No ano passado, Barcelona estava a ponderar implementar uma taxa turística extra aos visitantes que só passavam um dia na cidade, ou seja, que não pernoitavam - um exemplo, as milhares de pessoas que desembarcam dos navios de cruzeiro e só ficam durante o dia. A cidade está na lista dos locais que estão a limitar o número de visitantes e a repensar como gerir o excesso de turismo.

A Câmara Municipal aprovou uma lei que visa limitar o alojamento disponível na cidade, bem como impedir a abertura de novos estabelecimentos hoteleiros em certas zonas, como o centro histórico, setores dos bairros l'Eixample e Poble-sec. Nas zonas da Sagrada Família e Poblenou só poderão ser abertas novas unidades hoteleiras em substituição às que fechem, explica um artigo do The Local.

Calcula-se que existam 75 mil camas de hotéis na cidade e 50 mil camas em apartamentos turísticos legais, juntando-se a estas mais 50 mil que estão ilegais. Associações de residentes calculam que cerca de 17 mil apartamentos estejam hoje a ser usados para acomodação turística, o que fez com que os preços das rendas disparassem nos últimos anos, indicam números avançados pelo The Guardian.

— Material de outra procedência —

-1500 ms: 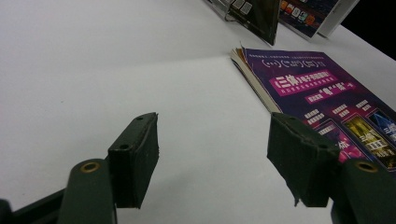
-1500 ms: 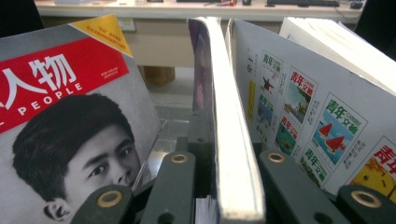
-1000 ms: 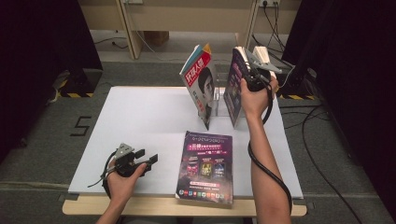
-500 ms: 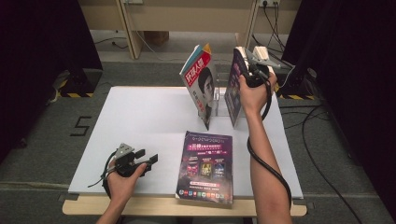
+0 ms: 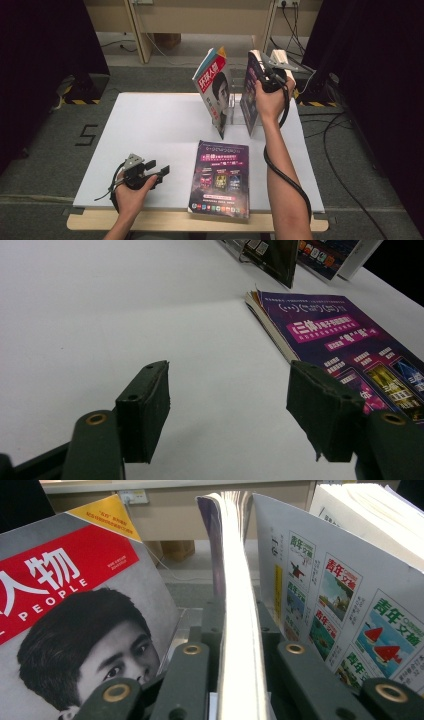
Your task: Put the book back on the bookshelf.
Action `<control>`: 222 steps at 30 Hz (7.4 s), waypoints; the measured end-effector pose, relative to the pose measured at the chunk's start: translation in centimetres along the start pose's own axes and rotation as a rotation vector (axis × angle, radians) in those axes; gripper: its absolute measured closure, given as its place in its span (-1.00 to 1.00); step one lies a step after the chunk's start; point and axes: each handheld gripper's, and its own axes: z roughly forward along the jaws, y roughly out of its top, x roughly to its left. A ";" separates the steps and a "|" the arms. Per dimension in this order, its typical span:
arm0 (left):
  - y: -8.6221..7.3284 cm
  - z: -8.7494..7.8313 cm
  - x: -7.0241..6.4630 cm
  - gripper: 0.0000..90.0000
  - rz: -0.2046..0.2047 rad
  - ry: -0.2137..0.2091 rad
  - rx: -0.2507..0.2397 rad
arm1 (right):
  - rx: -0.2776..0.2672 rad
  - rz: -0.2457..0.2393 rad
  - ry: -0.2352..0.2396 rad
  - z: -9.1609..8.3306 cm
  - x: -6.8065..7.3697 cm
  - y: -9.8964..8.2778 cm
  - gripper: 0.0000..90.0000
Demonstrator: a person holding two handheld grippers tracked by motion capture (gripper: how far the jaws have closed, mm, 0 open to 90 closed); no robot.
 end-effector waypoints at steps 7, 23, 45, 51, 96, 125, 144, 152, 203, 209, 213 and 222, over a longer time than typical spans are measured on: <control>0.0 0.0 0.0 -0.27 0.000 0.002 0.002 | -0.042 -0.019 -0.006 0.0 0.0 -0.5 0.84; 0.0 0.0 0.1 -0.27 0.000 0.002 -0.005 | -0.100 -0.044 -0.024 0.6 0.5 0.0 0.84; 0.0 0.0 0.0 -0.27 0.005 0.004 -0.002 | -0.087 -0.043 -0.043 1.1 0.5 -0.5 0.83; 0.0 0.0 0.0 -0.27 0.005 0.003 -0.002 | -0.063 -0.042 -0.068 1.1 0.3 -0.5 0.76; 0.1 0.7 -1.1 -0.27 0.027 -0.027 0.008 | -0.042 -0.022 -0.019 -1.8 0.0 -2.8 0.43; 0.4 1.6 -2.0 -0.27 0.052 -0.061 0.028 | -0.028 -0.011 0.011 -5.0 -0.4 -6.1 0.38; 0.2 1.9 -2.3 -0.26 0.054 -0.062 0.034 | 0.016 -0.029 0.044 -7.3 -1.2 -7.9 0.38; 0.1 1.9 -2.4 -0.26 0.054 -0.064 0.041 | 0.066 -0.007 0.089 -8.0 -1.7 -9.2 0.40; 0.3 7.4 -6.6 0.25 -0.010 -0.183 0.243 | 0.547 0.070 0.225 -3.3 -0.8 -18.9 0.44; 0.4 7.4 -6.7 0.29 0.009 -0.174 0.247 | 0.559 0.076 0.214 -1.6 -1.1 -18.6 0.39; 0.4 7.4 -6.9 0.29 0.017 -0.167 0.249 | 0.554 0.087 0.215 -0.7 -1.4 -18.4 0.39; 0.4 7.4 -6.9 0.34 0.031 -0.160 0.249 | 0.557 0.089 0.226 0.4 -0.8 -17.9 0.37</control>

Esta medida, aprovada na semana passada, só deve começar a ter impacto em 2019, devido a projetos de construção hoteleira que já estavam aprovados. Com isso, a cidade não limita diretamente o número de visitantes, mas consegue controlar o número de camas e a construção de novos hotéis.

O turismo na cidade cresceu muito nos últimos anos. Desde 2005 que o número de visitantes anuais é muito superior do que os 5,37 milhões de habitantes da área metropolitana da capital da Catalunha e dos 1,6 milhões de residentes só da cidade. No ano passado, estima-se que 32 milhões de pessoas visitaram Barcelona, milhares em visitas de um dia, através dos cruzeiros.

A medida está ser criticada pelo setor do turismo, que teme assistir a perdas nas receitas. O diretor da associação de hotéis de Barcelona considera que a estratégia está errada. "No ano passado, das 32 milhões de pessoas que visitaram Barcelona, apenas 8 milhões ficaram a dormir. 23 milhões eram visitantes de um dia que gastaram pouco dinheiro na cidade. Não é possível regular o turismo ao limitar o número de camas. Não estão a regular o turismo, estão a regular o número de pessoas que dorme na cidade", declarou Manel Casals ao The Guardian.